> [What you have to do] Give the data again exactly, from its opening line through the line in which "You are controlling" appears.

(Records contained in a dataset)
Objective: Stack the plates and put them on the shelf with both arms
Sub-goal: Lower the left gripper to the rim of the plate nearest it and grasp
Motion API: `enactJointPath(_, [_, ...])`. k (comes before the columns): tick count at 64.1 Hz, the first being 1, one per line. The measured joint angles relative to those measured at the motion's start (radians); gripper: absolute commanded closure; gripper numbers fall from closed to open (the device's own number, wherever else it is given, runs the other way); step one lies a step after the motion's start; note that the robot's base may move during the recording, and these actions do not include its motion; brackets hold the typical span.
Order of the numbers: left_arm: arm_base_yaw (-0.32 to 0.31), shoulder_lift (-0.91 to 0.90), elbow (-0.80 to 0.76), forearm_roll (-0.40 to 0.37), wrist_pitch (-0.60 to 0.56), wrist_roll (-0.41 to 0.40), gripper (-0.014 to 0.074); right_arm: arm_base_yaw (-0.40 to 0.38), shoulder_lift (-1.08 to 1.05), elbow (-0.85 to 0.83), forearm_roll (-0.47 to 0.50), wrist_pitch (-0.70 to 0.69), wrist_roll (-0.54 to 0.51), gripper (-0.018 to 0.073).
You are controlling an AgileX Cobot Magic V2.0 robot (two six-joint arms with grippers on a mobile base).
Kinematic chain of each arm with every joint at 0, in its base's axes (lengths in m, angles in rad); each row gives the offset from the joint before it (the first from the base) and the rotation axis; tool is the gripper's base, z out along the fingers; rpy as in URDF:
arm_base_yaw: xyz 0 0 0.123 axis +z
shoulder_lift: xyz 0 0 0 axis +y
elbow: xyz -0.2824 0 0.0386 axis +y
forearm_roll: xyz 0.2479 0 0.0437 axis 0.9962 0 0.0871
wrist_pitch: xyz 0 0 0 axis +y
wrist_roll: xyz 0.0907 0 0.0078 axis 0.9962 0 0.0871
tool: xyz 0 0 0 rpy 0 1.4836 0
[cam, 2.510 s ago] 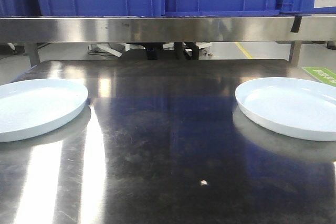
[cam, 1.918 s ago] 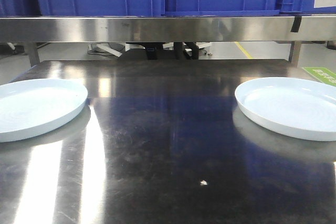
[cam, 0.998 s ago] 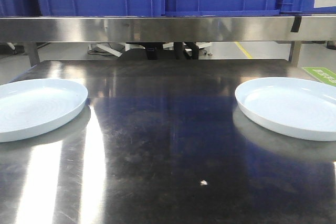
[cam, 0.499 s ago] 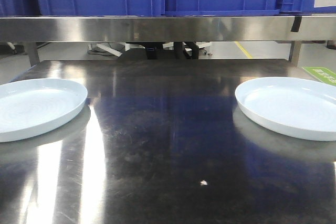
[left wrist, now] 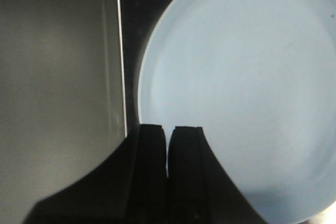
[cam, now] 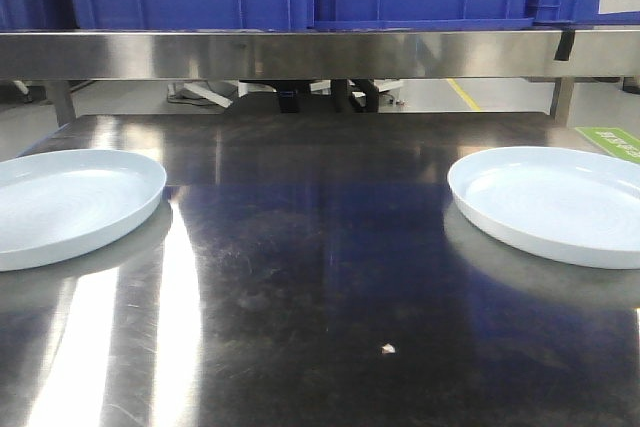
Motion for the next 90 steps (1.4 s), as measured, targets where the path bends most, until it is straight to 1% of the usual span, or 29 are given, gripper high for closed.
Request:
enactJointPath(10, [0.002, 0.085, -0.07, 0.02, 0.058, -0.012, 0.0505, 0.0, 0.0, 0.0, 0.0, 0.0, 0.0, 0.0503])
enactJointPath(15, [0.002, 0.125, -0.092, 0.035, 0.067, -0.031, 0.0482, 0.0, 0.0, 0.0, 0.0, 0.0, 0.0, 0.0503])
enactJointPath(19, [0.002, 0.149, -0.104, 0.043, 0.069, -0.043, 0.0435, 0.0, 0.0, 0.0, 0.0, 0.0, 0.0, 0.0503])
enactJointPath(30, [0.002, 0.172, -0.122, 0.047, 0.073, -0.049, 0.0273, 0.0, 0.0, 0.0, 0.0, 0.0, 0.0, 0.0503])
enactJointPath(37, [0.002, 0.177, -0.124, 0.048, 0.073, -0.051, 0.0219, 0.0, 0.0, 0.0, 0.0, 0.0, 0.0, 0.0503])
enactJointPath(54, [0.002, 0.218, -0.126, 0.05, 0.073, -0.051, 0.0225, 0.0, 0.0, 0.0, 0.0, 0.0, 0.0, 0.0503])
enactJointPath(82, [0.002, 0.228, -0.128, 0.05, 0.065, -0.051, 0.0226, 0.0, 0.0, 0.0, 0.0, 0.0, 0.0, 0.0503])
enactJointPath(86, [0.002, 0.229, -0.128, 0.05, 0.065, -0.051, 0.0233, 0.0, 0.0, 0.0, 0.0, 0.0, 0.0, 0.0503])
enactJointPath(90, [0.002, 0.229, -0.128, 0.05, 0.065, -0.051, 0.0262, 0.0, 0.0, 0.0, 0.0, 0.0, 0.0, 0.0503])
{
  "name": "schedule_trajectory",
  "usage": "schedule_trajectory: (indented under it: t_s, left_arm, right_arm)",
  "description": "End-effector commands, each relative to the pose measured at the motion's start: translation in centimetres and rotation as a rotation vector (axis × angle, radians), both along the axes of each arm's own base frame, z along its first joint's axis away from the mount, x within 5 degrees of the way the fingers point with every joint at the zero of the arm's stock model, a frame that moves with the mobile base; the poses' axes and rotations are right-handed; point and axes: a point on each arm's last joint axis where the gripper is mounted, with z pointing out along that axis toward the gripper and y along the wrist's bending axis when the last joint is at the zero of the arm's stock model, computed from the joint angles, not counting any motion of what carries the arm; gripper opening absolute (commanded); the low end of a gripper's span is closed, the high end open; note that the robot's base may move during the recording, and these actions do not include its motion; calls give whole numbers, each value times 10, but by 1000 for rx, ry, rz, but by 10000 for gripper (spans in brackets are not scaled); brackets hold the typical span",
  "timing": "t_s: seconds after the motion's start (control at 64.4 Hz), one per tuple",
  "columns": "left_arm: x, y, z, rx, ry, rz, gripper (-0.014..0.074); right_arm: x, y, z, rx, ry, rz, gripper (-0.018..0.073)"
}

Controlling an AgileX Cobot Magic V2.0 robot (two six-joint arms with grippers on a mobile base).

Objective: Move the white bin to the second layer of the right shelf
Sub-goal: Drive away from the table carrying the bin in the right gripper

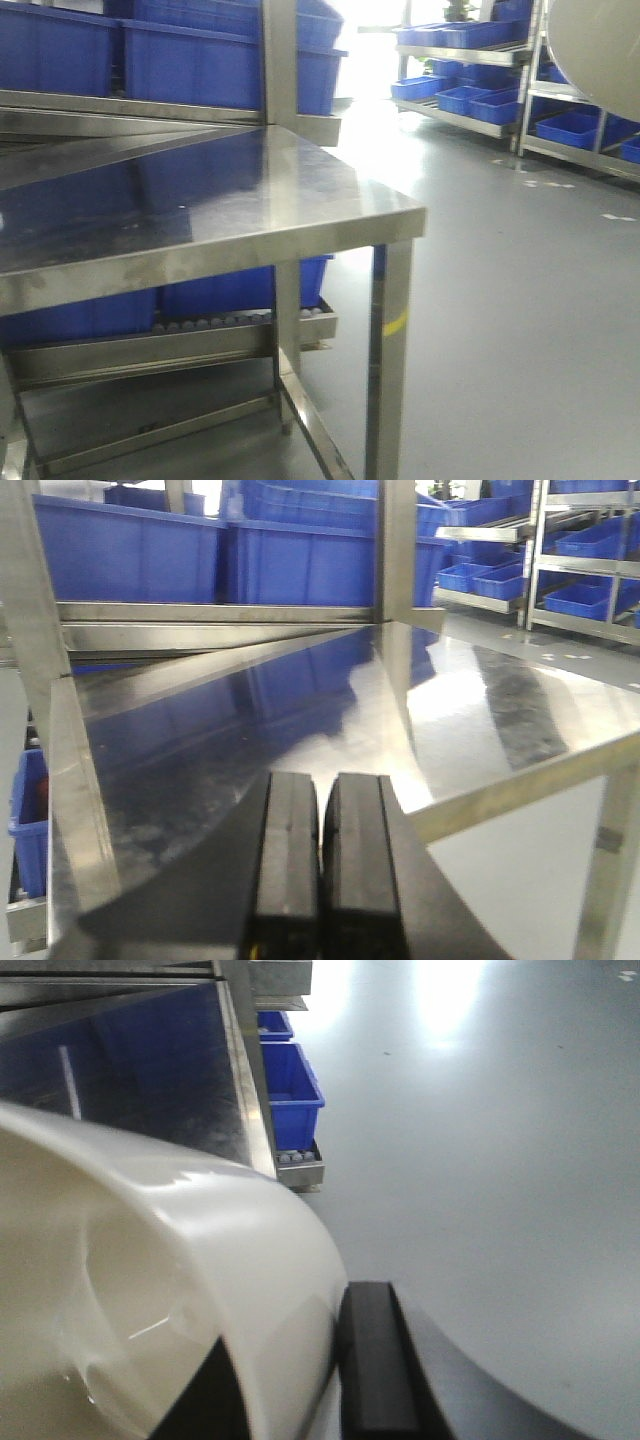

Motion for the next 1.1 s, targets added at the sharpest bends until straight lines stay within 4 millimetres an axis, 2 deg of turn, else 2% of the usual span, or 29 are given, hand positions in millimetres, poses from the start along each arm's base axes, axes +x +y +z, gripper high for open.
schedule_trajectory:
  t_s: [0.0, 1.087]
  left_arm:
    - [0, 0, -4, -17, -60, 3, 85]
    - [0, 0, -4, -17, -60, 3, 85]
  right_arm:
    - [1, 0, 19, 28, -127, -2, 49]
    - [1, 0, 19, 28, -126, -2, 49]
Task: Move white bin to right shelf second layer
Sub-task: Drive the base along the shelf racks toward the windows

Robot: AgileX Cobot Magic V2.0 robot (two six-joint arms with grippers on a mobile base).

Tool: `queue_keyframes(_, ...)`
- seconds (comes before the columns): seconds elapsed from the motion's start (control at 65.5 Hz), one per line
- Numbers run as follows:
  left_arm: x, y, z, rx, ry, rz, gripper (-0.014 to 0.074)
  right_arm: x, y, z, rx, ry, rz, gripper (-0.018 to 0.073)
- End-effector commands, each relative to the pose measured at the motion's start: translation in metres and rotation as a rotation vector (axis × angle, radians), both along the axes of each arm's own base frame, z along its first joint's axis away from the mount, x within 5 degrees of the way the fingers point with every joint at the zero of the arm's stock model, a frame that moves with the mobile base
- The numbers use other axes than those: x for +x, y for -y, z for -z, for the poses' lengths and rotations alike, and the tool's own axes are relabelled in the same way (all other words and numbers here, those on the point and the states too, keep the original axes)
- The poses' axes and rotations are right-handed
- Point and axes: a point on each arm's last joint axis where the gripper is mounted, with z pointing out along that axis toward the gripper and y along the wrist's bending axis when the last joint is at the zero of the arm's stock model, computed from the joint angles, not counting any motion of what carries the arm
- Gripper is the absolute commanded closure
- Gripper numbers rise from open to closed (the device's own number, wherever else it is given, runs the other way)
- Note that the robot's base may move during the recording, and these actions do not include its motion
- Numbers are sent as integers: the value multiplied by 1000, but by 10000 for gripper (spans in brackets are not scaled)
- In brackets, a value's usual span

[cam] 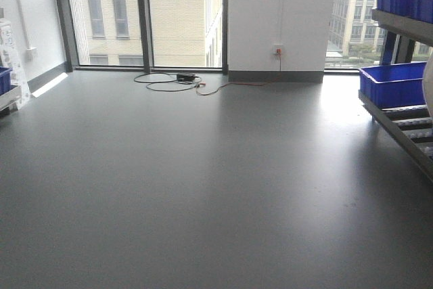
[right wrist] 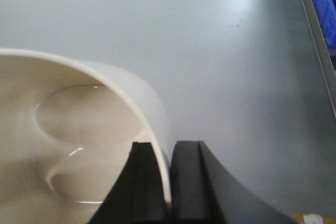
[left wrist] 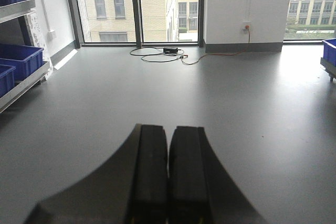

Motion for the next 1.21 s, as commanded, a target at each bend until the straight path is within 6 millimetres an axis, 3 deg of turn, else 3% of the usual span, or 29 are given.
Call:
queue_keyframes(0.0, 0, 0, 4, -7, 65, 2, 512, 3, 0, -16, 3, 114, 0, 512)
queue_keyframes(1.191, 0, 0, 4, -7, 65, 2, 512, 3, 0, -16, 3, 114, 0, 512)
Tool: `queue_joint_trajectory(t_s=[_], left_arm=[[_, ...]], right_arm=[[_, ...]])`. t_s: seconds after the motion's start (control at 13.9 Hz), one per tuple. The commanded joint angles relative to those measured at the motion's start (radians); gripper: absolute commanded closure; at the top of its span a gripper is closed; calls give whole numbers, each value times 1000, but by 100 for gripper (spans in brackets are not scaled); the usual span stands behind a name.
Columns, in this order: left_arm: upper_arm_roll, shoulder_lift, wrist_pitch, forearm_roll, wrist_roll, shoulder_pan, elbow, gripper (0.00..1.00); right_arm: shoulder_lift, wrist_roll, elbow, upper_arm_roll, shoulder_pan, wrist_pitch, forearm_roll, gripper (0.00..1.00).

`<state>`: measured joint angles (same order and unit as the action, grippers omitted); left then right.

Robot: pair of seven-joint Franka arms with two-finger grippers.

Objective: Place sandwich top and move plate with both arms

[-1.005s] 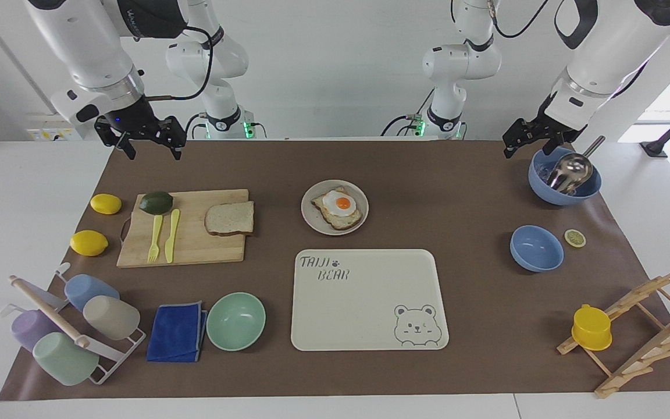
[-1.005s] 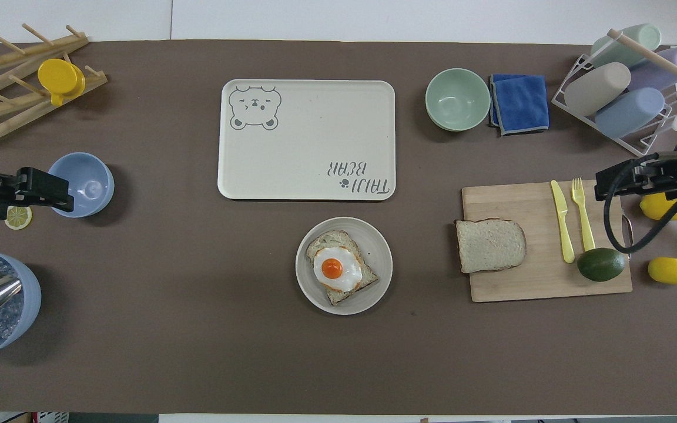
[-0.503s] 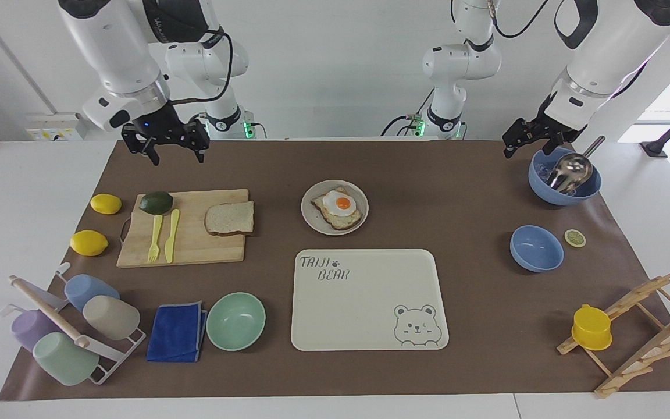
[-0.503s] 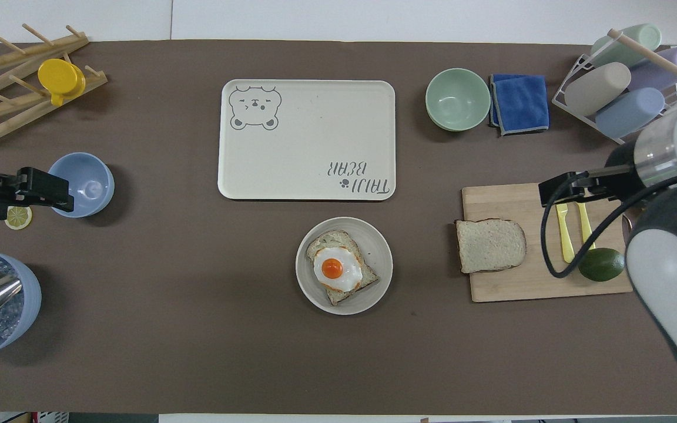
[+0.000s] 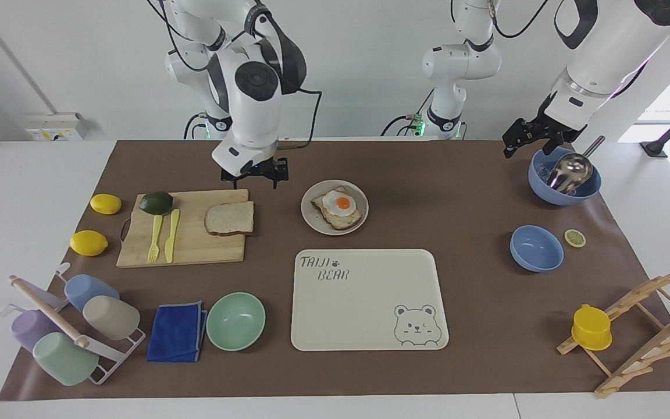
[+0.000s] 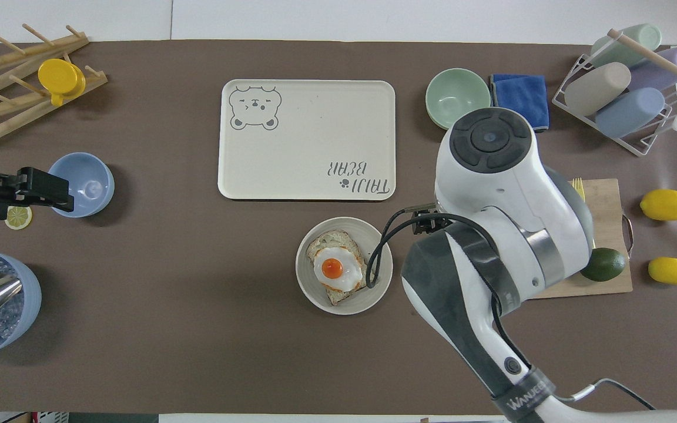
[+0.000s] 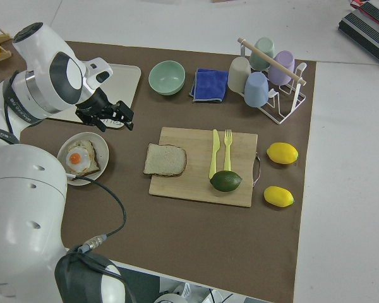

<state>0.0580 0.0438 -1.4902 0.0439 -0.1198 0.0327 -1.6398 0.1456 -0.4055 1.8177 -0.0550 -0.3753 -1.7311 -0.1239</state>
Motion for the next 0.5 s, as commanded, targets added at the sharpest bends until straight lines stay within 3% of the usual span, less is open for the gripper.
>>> queue_joint_trajectory(t_s=[0.0,0.14,0.43], left_arm=[[6,14,11,-7,0,-11,-8,0],[6,14,11,-7,0,-11,-9,0],[6,14,10,-7,2,-11,-9,0]], right_arm=[[-99,-33,248,3,-7,-153,-13,0],[-138,-32,377,3,4,-255,-26,0],[-61,-45,377,3,-5,-274,-155,3]])
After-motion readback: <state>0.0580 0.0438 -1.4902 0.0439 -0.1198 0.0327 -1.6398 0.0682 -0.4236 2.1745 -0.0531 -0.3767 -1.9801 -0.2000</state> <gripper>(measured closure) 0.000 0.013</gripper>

> [Exercise response]
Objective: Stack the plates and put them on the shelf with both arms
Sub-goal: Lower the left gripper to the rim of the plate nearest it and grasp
Motion API: `enactJointPath(_, [_, ...])`. k (comes before the columns): tick count at 64.1 Hz, the first being 1, one per line. The measured joint angles relative to those measured at the motion's start (radians); gripper: absolute commanded closure; gripper numbers fall from closed to open (the device's own number, wherever else it is given, runs the other way); step one lies a step after the motion's start; note that the robot's base may move during the recording, and these actions do not include its motion; brackets hold the typical span.
Order of the numbers: left_arm: arm_base_yaw (-0.32 to 0.31), shoulder_lift (-0.91 to 0.90), elbow (-0.80 to 0.76), forearm_roll (-0.40 to 0.37), wrist_pitch (-0.60 to 0.56), wrist_roll (-0.41 to 0.40), gripper (-0.014 to 0.074); right_arm: arm_base_yaw (-0.40 to 0.38), shoulder_lift (-1.08 to 1.05), elbow (-0.85 to 0.83), forearm_roll (-0.47 to 0.50), wrist_pitch (-0.70 to 0.69), wrist_roll (-0.54 to 0.51), gripper (-0.018 to 0.073).
You are controlling an AgileX Cobot Magic V2.0 robot (two six-joint arms with grippers on a mobile base).

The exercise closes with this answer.